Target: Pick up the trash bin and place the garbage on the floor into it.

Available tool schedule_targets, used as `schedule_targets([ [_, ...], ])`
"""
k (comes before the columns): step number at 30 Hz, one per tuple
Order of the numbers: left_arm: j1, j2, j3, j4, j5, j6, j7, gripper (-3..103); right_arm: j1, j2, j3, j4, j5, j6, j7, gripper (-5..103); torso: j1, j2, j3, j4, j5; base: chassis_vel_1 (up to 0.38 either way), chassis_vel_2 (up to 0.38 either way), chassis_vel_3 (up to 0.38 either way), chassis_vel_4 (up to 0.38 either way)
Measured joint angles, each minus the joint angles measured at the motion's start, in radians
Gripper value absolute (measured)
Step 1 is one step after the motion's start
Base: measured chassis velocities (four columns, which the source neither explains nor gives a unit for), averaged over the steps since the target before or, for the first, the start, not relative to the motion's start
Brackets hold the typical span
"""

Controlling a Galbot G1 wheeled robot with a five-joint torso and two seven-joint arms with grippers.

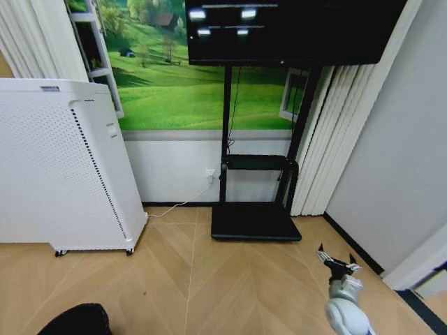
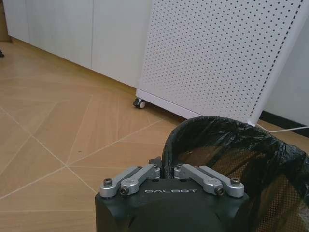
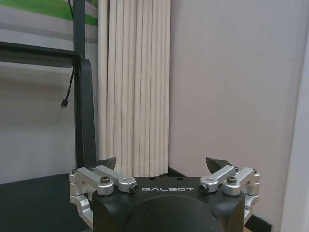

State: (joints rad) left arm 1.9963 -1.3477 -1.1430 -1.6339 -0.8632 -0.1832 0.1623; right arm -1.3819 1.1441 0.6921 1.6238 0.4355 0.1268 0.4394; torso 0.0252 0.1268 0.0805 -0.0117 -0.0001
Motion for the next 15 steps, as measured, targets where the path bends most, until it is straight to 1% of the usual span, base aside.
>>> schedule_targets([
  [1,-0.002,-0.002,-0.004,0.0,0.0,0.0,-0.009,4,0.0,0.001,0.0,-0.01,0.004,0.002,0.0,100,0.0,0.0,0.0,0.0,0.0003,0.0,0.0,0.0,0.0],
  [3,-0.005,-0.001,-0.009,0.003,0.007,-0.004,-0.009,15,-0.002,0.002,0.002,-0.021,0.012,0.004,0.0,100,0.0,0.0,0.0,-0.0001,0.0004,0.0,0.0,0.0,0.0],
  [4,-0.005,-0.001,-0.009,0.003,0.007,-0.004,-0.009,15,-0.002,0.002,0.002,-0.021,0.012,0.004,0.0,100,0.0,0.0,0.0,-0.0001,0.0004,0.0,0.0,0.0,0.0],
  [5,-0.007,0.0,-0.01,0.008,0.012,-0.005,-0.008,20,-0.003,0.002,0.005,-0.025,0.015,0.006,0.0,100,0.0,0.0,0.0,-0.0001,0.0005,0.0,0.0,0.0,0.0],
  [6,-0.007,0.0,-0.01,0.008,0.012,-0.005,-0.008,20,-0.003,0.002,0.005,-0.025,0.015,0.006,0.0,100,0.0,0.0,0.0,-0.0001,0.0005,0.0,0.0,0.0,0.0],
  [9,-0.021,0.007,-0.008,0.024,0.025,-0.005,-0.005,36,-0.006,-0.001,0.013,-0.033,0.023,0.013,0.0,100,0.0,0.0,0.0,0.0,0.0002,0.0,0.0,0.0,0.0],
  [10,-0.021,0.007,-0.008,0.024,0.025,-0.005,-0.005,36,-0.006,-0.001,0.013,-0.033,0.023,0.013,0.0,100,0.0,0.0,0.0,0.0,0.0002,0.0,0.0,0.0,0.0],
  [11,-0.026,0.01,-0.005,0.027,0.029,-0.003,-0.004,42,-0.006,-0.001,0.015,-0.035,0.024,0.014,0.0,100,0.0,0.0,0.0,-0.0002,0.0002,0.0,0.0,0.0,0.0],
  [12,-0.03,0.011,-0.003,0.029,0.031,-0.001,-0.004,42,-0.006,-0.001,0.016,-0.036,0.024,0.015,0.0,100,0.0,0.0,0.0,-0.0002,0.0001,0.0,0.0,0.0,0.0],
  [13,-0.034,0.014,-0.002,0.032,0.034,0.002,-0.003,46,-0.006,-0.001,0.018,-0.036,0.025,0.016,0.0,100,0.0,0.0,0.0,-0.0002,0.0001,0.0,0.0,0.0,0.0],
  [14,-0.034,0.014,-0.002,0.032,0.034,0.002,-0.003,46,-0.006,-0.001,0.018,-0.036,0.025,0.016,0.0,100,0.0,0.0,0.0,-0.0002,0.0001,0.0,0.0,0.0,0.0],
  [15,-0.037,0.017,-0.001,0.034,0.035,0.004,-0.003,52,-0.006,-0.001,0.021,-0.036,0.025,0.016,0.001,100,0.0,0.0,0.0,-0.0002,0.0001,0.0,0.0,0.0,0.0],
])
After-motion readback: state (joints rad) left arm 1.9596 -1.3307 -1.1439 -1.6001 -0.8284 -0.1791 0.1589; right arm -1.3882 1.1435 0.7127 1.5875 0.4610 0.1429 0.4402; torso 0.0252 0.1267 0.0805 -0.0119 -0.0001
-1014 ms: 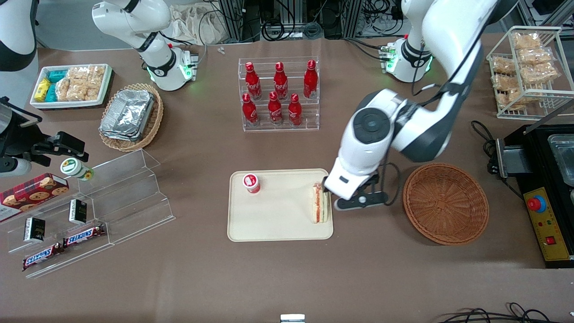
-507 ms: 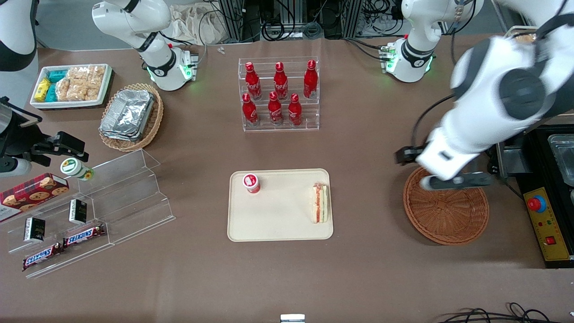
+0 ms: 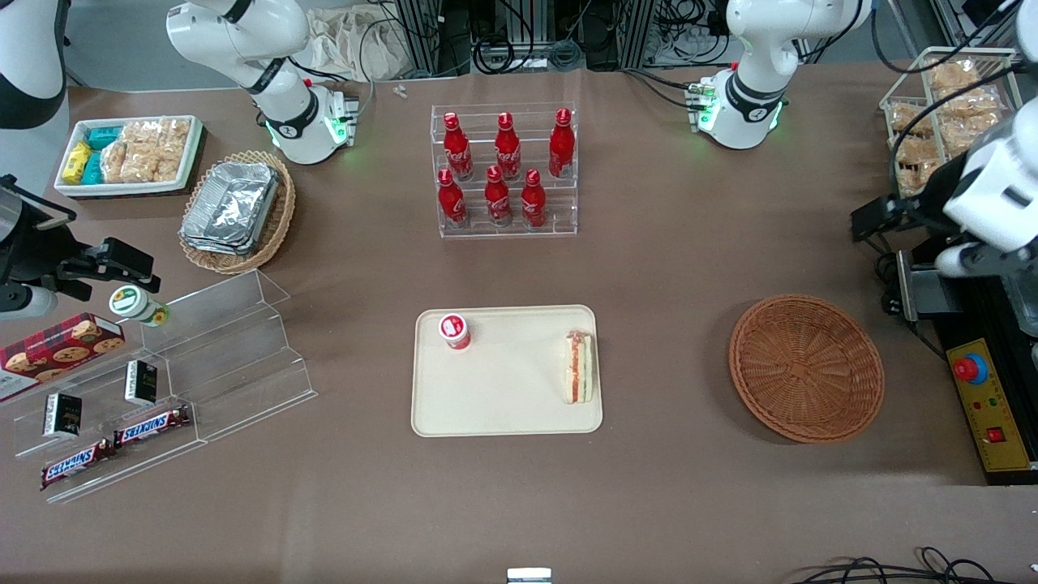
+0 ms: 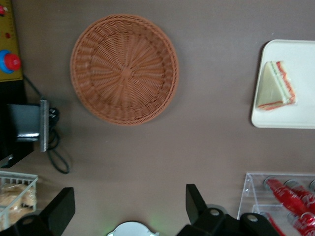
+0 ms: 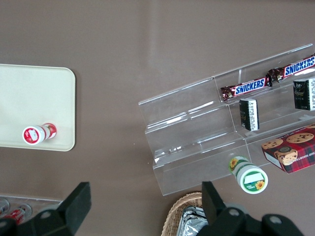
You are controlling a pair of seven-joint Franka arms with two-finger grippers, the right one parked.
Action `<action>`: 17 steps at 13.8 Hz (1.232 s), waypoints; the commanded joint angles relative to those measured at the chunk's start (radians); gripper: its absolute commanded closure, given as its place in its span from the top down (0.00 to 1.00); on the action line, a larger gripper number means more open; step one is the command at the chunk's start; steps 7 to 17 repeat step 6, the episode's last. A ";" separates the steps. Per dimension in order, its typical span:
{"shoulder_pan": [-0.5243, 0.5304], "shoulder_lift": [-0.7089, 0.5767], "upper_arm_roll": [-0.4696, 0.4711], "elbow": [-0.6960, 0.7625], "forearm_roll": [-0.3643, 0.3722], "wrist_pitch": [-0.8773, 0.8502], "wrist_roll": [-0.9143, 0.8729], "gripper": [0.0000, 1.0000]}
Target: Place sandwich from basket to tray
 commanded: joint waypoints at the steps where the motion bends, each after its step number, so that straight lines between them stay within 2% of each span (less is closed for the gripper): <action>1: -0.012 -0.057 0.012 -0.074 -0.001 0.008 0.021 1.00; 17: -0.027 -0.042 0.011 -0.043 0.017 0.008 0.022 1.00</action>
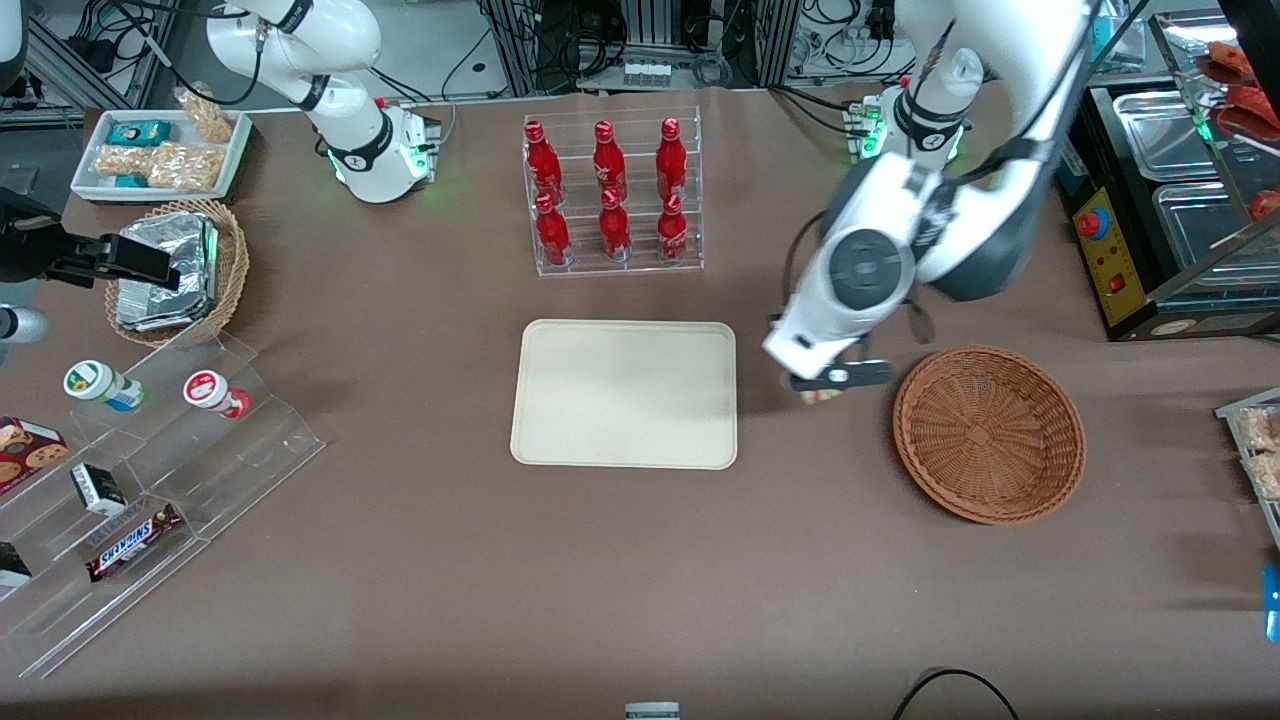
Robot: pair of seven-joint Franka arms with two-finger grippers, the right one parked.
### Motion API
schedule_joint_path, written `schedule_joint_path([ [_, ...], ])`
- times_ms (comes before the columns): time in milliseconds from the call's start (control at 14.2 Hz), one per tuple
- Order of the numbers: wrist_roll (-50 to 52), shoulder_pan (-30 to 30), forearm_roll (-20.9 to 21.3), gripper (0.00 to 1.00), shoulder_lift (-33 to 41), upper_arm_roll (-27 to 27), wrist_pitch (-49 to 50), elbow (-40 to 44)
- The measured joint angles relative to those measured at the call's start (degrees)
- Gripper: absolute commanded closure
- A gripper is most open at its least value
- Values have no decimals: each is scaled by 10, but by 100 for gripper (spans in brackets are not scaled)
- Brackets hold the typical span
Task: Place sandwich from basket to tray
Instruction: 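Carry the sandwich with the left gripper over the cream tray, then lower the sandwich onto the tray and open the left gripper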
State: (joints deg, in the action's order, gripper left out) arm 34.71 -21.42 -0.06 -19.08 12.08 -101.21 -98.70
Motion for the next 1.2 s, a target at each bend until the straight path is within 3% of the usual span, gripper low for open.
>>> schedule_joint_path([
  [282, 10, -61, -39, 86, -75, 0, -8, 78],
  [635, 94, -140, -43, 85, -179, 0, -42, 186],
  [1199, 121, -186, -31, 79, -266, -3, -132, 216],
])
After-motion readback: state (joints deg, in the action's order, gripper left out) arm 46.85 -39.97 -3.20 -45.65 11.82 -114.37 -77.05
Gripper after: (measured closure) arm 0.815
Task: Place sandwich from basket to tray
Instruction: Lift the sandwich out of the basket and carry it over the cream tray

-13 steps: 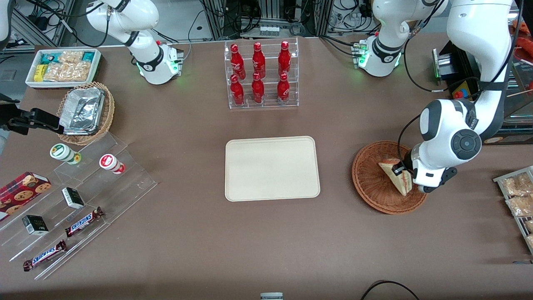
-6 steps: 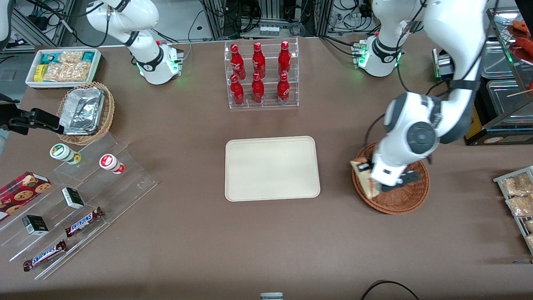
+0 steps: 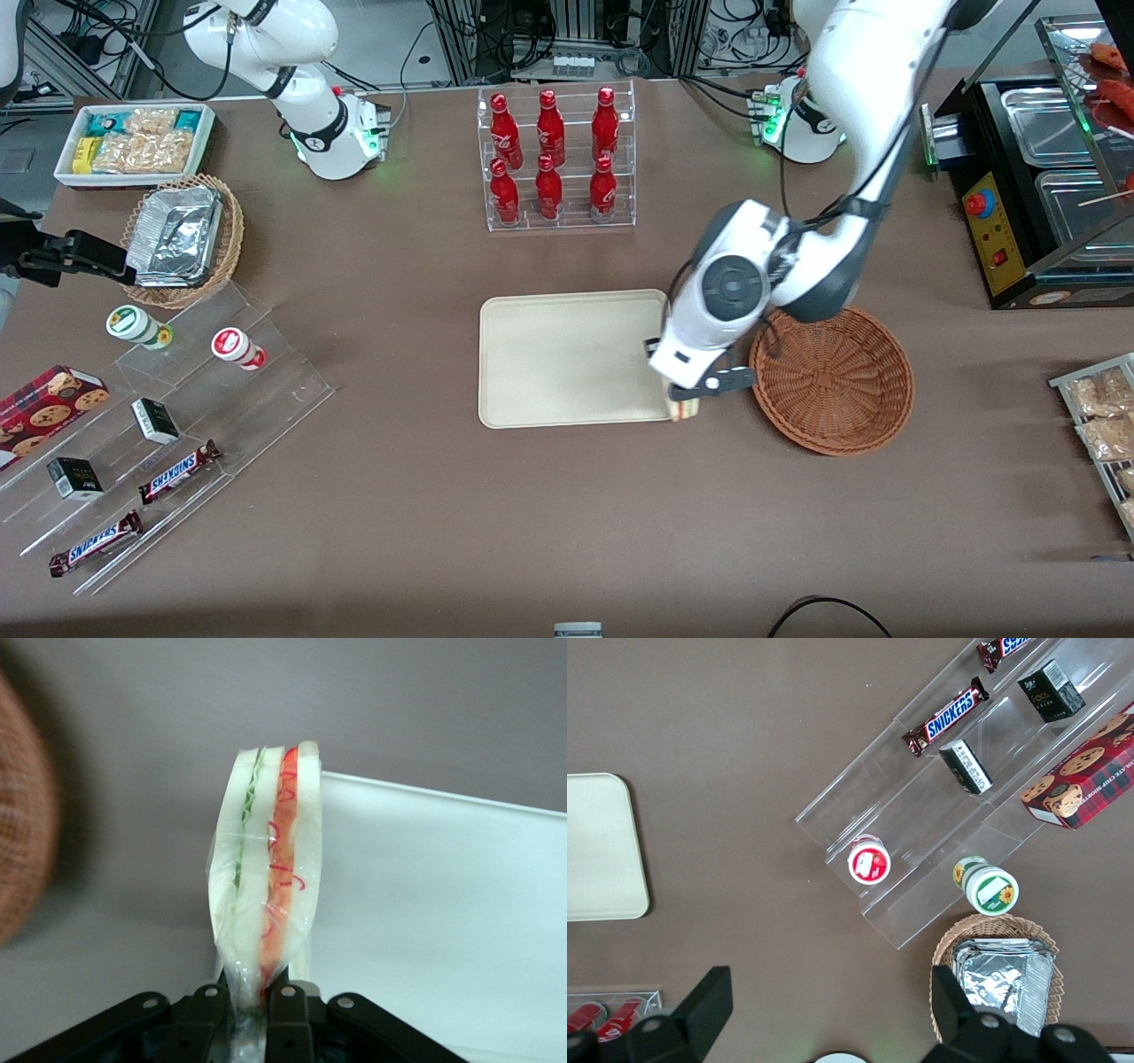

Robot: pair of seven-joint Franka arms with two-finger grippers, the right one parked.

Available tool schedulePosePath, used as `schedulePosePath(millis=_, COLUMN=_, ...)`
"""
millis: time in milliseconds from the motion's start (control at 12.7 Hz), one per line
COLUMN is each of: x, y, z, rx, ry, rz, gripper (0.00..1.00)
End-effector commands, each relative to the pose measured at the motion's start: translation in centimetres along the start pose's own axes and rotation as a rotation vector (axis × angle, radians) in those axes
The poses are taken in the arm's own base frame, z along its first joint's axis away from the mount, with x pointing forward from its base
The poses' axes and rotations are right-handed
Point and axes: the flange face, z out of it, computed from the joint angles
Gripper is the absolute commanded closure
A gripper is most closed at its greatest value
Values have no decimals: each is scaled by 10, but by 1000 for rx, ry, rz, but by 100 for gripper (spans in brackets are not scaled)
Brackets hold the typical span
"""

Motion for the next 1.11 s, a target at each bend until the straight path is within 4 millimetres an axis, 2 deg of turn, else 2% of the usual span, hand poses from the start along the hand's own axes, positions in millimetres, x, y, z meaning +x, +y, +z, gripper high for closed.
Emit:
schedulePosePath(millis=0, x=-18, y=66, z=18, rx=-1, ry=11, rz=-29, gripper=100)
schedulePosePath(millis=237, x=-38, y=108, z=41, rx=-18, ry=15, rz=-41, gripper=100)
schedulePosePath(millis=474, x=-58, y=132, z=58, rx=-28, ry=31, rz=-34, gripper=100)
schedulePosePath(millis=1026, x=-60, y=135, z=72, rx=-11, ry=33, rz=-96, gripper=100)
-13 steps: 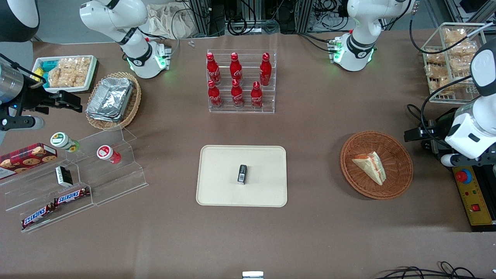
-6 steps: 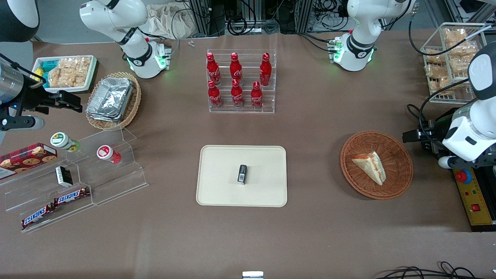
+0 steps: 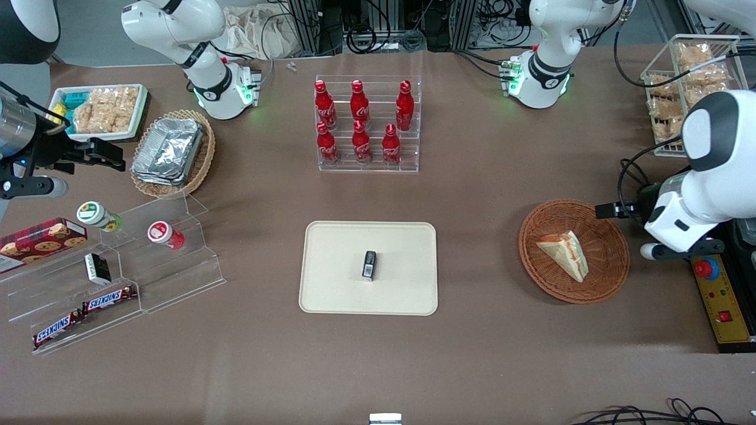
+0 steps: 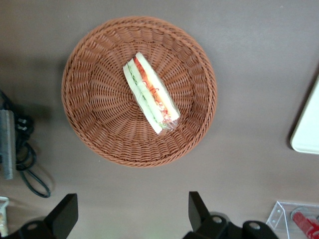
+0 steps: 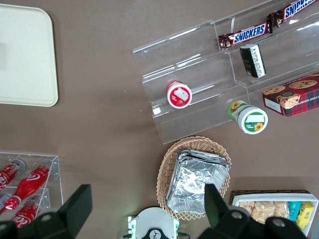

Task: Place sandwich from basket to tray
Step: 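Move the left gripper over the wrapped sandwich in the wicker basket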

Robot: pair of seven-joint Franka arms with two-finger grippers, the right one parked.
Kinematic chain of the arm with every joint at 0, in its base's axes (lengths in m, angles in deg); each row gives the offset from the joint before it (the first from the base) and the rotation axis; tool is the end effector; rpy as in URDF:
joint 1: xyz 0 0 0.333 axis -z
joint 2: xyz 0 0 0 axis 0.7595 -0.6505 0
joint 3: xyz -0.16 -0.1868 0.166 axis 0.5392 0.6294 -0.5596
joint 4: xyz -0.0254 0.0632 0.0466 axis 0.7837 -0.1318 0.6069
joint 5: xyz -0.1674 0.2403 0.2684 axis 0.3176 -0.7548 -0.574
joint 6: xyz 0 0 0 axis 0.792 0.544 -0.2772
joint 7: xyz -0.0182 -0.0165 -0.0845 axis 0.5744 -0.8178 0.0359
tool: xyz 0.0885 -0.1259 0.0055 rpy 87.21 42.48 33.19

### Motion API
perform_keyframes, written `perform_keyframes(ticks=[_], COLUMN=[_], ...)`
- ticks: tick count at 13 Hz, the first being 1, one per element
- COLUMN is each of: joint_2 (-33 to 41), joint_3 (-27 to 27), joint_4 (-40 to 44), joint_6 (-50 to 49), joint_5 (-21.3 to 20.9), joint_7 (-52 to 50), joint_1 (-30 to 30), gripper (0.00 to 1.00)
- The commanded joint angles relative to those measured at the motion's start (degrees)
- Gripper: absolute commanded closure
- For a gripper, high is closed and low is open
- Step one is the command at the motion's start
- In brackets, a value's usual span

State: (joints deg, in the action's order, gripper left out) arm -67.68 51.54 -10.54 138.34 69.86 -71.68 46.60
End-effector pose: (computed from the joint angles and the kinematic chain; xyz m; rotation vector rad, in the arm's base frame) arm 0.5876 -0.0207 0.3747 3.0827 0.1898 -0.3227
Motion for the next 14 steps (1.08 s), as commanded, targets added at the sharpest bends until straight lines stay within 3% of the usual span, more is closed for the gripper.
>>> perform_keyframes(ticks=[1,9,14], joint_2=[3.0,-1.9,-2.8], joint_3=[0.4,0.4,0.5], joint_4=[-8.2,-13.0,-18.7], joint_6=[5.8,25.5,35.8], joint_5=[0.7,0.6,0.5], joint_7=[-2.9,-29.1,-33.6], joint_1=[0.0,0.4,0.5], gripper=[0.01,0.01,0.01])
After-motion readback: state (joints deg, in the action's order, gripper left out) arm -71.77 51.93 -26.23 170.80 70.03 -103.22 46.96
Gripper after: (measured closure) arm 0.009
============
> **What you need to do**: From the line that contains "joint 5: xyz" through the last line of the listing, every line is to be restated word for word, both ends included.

> **Solution for this exercise**:
joint 5: xyz -0.1674 0.2403 0.2684 axis 0.3176 -0.7548 -0.574
joint 6: xyz 0 0 0 axis 0.792 0.544 -0.2772
joint 7: xyz -0.0182 -0.0165 -0.0845 axis 0.5744 -0.8178 0.0359
tool: xyz 0.0885 -0.1259 0.0055 rpy 87.21 42.48 33.19

### Motion API
perform_keyframes, written `perform_keyframes(ticks=[_], COLUMN=[_], ...)`
- ticks: tick count at 13 Hz, the first being 1, one per element
- COLUMN is each of: joint_2 (-33 to 41), joint_3 (-27 to 27), joint_4 (-40 to 44), joint_6 (-50 to 49), joint_5 (-21.3 to 20.9), joint_7 (-52 to 50), joint_1 (-30 to 30), gripper (0.00 to 1.00)
- The commanded joint angles relative to those measured at the motion's start (degrees)
- Gripper: absolute commanded closure
- For a gripper, high is closed and low is open
- Step one is the command at the motion's start
- In brackets, a value's usual span

State: (joints deg, in the action's order, gripper left out) arm -67.68 51.54 -10.54 138.34 69.86 -71.68 46.60
End-effector pose: (computed from the joint angles and the kinematic chain; xyz m; rotation vector rad, in the arm's base frame) arm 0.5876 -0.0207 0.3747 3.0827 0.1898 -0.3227
Motion for the next 14 steps (1.08 s), as commanded, targets added at the sharpest bends until straight lines stay within 3% of the usual span, more is closed for the gripper.
>>> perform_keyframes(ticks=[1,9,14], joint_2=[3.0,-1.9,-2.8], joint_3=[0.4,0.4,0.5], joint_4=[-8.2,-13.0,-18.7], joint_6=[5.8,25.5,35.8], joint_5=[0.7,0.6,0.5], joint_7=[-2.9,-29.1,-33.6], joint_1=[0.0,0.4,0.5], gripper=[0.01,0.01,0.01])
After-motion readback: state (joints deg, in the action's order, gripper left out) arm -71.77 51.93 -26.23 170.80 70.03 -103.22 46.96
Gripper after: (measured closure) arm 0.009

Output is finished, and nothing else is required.